**Work required**
Within the records below, find the line with "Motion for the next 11" and the line with "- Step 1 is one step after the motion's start", then reproduce exactly those two lines and all lines between them, without any picture.

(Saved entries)
____________
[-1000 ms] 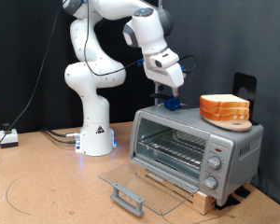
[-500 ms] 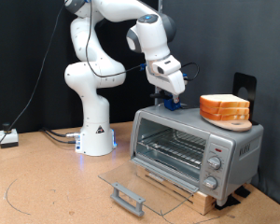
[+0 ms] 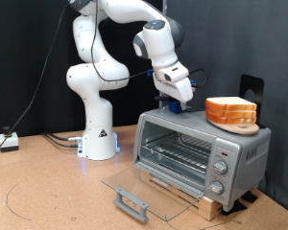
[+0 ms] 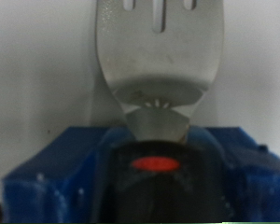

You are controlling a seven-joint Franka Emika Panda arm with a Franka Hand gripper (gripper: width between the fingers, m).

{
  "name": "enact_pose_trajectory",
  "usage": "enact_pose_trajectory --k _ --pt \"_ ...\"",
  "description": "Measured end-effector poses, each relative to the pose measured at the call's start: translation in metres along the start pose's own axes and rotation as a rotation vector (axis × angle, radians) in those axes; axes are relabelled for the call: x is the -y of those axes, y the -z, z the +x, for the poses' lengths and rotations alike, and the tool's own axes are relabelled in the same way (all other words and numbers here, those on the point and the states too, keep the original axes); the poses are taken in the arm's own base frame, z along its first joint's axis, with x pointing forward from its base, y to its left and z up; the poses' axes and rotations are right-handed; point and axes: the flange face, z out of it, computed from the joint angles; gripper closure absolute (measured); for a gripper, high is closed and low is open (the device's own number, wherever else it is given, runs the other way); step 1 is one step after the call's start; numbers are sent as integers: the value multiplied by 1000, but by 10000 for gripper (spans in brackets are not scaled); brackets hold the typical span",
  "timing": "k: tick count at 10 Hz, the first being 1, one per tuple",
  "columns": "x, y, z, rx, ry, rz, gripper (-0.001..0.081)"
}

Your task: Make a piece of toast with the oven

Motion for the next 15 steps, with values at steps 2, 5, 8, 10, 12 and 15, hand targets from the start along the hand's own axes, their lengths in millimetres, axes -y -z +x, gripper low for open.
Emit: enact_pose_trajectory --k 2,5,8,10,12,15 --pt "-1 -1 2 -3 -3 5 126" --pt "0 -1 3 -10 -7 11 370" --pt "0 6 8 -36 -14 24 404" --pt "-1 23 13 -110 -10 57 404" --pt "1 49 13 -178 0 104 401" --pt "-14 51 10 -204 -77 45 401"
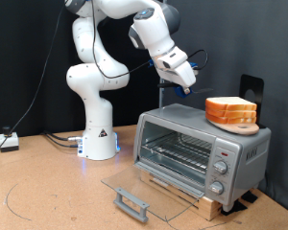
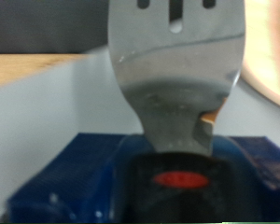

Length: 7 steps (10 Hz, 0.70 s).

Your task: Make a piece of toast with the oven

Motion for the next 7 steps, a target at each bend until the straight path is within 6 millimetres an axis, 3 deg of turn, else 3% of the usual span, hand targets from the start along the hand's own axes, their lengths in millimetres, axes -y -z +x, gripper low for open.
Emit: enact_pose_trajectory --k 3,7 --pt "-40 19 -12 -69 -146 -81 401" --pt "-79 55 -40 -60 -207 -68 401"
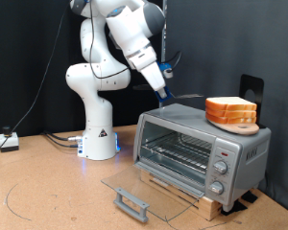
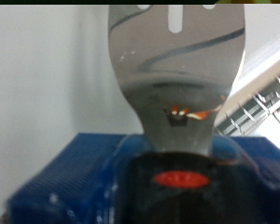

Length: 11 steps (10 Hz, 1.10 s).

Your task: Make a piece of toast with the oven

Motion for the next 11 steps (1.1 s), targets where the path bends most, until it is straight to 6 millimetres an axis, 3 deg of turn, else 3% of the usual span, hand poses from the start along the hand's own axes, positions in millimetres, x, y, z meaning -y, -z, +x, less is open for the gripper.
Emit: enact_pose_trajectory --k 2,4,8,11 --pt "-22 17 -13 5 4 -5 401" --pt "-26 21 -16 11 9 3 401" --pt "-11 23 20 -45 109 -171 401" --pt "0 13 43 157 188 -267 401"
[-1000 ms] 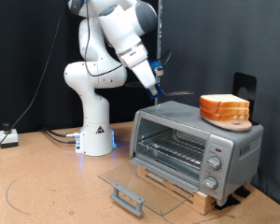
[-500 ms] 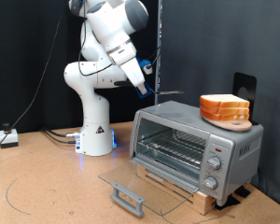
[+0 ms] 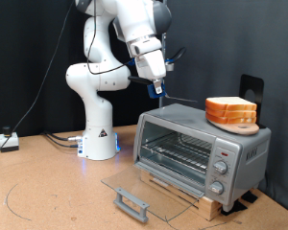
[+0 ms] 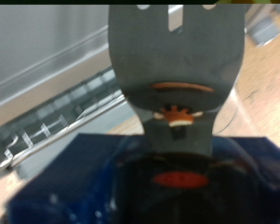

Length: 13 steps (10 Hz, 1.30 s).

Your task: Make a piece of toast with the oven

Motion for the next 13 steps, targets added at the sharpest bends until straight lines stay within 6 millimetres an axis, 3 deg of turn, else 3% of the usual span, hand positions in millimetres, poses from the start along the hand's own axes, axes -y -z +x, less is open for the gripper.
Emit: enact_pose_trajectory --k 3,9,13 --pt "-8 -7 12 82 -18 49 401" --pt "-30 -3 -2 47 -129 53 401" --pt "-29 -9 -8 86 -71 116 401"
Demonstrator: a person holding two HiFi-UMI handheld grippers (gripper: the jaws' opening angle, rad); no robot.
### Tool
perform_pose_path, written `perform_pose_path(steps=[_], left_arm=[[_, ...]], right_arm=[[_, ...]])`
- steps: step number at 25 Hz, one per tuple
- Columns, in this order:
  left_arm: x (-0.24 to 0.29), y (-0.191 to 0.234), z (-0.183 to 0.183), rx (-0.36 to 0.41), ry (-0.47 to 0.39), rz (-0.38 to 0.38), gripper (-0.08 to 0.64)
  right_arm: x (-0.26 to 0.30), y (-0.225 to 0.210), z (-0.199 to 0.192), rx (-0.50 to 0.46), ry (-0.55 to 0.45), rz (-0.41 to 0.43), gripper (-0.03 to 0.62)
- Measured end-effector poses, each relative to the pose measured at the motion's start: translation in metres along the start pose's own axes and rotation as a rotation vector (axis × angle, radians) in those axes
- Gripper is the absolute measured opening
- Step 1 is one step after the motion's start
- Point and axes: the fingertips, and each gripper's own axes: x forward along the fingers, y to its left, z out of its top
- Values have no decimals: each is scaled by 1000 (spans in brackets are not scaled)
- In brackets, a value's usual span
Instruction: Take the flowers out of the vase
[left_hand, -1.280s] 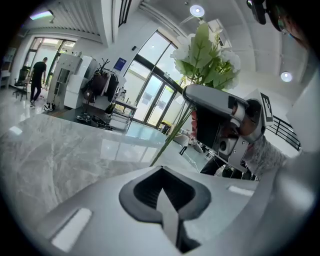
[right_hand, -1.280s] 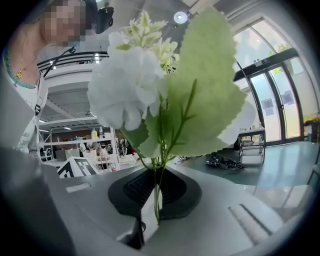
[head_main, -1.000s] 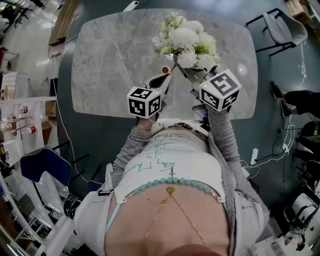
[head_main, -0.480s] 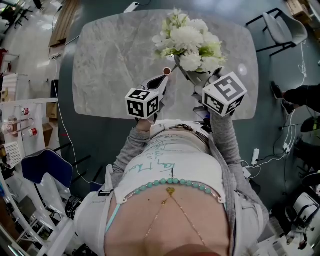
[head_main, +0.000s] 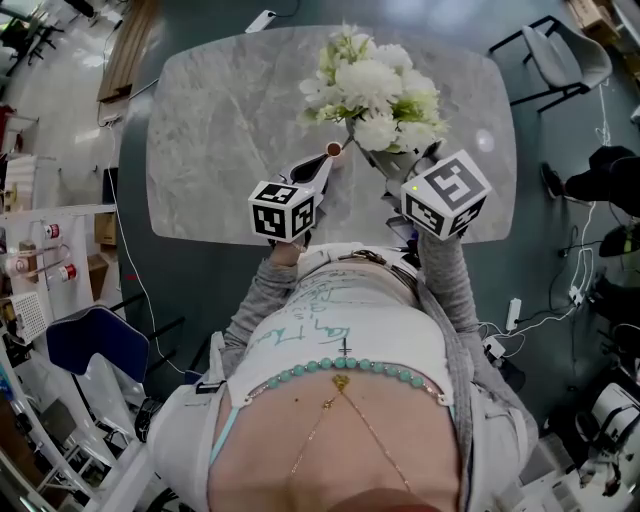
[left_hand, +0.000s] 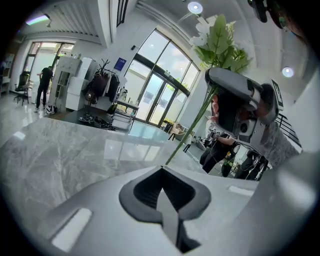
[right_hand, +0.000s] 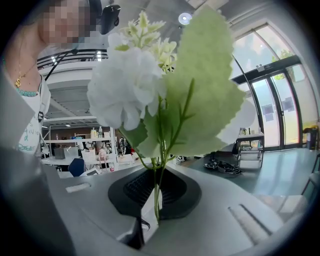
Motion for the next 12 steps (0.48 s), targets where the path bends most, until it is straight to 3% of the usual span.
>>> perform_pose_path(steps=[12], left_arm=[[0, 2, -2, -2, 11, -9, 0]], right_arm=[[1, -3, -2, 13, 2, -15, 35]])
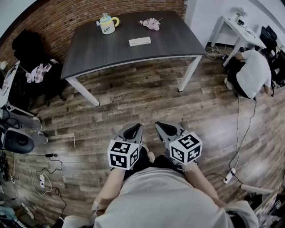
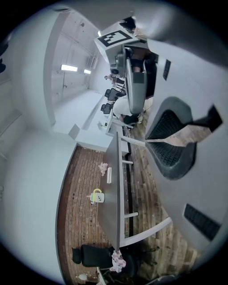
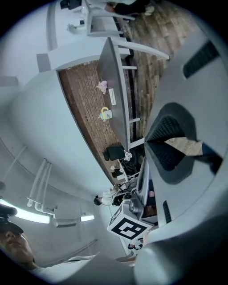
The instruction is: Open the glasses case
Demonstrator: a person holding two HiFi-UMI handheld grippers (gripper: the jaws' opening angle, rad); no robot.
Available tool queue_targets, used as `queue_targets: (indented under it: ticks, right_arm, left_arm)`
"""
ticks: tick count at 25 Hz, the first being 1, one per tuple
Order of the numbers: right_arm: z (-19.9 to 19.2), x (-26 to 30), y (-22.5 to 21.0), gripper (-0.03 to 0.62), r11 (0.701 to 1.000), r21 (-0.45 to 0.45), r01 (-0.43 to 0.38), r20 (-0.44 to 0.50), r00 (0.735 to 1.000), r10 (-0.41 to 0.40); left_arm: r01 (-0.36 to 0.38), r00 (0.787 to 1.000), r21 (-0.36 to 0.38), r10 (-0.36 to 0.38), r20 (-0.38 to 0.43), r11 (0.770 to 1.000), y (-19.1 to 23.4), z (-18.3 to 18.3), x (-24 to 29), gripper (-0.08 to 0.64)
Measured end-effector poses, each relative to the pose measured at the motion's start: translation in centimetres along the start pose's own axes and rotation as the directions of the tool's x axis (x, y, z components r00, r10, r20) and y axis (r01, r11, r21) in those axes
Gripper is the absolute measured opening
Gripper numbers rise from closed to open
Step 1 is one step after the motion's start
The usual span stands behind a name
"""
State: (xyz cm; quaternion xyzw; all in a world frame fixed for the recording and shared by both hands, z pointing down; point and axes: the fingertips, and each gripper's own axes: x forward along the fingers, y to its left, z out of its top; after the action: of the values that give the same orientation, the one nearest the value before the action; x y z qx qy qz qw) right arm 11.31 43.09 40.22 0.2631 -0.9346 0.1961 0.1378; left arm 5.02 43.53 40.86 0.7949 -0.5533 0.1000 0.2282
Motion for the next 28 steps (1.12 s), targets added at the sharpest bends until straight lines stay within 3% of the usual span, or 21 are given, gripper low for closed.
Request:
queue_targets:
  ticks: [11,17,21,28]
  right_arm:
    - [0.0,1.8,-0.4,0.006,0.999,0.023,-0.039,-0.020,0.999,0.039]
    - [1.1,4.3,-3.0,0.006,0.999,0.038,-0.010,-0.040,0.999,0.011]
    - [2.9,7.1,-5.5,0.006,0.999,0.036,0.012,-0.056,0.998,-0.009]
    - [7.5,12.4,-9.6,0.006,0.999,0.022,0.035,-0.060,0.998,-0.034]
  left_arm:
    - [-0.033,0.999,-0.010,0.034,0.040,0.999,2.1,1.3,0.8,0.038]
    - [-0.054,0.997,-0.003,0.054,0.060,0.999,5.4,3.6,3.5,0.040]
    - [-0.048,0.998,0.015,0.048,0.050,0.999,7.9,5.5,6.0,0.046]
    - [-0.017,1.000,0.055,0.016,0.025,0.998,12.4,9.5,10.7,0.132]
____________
**Output of the task**
Motion for the next 11 steps (1.1 s), targets where the path bends most, until it is straight to 6 millimetres an axis, 3 deg of turn, else 3% of the usual span, hand poses from the start along the hand's own axes, positions in millimetres, x, y, z meaning -y, -z, +x, less is open for the gripper.
Emit: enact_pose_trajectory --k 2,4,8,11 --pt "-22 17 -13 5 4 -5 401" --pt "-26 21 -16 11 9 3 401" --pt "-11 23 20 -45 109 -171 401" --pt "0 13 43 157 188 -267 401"
[-1000 ms] 
[-500 ms] 
[+0 ms] 
[+0 ms] 

Length: 13 steps (10 Hz, 1.30 s).

Your task: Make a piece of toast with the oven

Motion for the next 13 steps, targets added at the sharpest bends until straight lines stay within 6 millimetres an axis, 3 deg of turn, else 3% of the usual span, hand positions in millimetres, poses from the start along the hand's own axes, axes -y -z +x, less is open for the gripper.
Emit: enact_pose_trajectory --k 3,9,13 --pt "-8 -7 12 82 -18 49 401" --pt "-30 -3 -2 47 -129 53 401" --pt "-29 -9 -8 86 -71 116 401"
Demonstrator: a person holding two HiFi-UMI handheld grippers (gripper: the jaws' opening angle, rad); no robot.
### Tool
perform_pose_path, written `perform_pose_path(steps=[_], left_arm=[[_, ...]], right_arm=[[_, ...]])`
- steps: step number at 25 Hz, one per tuple
- Columns, in this order:
  left_arm: x (-0.24 to 0.29), y (-0.191 to 0.234), z (-0.183 to 0.183), rx (-0.36 to 0.41), ry (-0.47 to 0.39), rz (-0.38 to 0.38), gripper (-0.08 to 0.64)
  right_arm: x (-0.26 to 0.30), y (-0.225 to 0.210), z (-0.199 to 0.192), rx (-0.50 to 0.46), ry (-0.55 to 0.45), rz (-0.41 to 0.43), gripper (-0.03 to 0.62)
- Measured end-effector poses, each relative to the pose measured at the motion's start: translation in metres along the start pose's own axes and rotation as a rotation vector (axis × angle, radians) in those axes
- Gripper is the absolute measured opening
- Step 1 is one step after the motion's start

The exercise is done, with nothing left to add.